**What is being asked:** Somewhere below is a line with "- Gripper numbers" and, later, a line with "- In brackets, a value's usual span"; repeat those two lines and all the lines between them, exactly as they are.

**Given information:**
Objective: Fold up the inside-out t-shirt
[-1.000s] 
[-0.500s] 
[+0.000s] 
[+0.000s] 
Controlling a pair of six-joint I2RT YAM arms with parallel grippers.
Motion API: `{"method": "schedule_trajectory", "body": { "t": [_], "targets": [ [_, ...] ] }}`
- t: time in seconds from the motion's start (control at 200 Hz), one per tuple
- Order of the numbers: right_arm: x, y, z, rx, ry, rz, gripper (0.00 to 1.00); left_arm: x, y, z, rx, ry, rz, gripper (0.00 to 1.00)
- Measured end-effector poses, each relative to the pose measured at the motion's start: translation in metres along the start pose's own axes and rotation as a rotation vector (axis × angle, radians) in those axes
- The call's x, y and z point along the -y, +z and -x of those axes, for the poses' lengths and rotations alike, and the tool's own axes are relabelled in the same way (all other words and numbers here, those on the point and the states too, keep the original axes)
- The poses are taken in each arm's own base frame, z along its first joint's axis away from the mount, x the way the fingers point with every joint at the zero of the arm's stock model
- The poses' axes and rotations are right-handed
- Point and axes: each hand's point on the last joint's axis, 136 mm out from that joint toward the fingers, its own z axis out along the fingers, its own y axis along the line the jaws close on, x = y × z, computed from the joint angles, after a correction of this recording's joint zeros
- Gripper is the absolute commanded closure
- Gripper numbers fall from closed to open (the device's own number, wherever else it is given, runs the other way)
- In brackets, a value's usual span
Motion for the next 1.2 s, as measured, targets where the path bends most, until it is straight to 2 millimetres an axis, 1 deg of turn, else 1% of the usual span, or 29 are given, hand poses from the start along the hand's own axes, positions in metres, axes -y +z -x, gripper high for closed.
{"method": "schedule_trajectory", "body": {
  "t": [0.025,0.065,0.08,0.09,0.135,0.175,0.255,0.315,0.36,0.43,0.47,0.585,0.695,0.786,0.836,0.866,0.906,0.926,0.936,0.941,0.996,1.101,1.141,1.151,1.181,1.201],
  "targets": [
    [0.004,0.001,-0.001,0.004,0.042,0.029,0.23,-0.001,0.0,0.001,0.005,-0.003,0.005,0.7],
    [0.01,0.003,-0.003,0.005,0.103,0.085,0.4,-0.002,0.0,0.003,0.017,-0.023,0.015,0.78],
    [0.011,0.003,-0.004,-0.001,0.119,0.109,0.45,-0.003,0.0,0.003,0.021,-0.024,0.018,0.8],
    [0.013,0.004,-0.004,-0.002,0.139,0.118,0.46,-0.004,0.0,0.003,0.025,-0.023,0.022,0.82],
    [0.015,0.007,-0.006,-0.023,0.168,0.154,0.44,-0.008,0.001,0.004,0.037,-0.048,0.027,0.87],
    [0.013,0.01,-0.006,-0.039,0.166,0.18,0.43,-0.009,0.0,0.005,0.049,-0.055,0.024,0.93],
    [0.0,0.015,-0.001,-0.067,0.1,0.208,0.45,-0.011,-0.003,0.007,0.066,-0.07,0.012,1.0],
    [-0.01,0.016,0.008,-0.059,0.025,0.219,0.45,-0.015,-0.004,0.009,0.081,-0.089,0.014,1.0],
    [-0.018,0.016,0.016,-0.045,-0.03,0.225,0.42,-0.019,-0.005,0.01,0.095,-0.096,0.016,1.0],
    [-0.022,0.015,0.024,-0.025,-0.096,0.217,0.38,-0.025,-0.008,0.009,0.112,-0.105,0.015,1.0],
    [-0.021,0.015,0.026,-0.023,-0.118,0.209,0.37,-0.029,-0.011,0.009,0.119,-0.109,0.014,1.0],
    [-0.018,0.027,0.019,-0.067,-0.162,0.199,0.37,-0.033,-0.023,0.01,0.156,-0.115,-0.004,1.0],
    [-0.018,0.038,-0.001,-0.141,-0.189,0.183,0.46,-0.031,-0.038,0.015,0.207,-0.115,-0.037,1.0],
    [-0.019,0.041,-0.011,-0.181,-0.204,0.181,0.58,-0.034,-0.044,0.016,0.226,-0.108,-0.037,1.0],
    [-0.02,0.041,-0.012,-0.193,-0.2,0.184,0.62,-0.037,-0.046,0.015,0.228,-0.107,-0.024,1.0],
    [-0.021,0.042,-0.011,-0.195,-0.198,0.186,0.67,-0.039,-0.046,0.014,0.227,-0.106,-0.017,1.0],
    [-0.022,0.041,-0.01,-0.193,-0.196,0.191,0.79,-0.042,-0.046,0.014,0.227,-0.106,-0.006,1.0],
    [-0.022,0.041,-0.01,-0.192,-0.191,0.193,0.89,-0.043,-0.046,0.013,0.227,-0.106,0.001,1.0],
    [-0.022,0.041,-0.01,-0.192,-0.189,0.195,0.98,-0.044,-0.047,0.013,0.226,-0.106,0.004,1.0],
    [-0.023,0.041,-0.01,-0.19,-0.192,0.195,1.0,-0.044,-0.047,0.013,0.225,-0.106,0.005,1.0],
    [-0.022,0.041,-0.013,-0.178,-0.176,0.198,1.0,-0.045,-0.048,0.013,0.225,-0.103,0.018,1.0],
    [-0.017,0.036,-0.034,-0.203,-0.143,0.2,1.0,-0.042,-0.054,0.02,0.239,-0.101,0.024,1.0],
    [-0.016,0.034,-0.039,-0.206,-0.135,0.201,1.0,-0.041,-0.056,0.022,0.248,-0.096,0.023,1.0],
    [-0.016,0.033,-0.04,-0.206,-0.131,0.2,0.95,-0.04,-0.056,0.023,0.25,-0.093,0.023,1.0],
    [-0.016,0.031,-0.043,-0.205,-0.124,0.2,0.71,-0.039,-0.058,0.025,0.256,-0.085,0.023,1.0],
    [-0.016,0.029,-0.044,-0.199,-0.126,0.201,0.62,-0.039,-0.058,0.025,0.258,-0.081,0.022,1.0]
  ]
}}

**Written reply:**
- Gripper numbers fall from closed to open (the device's own number, wherever else it is given, runs the other way)
- In brackets, a value's usual span

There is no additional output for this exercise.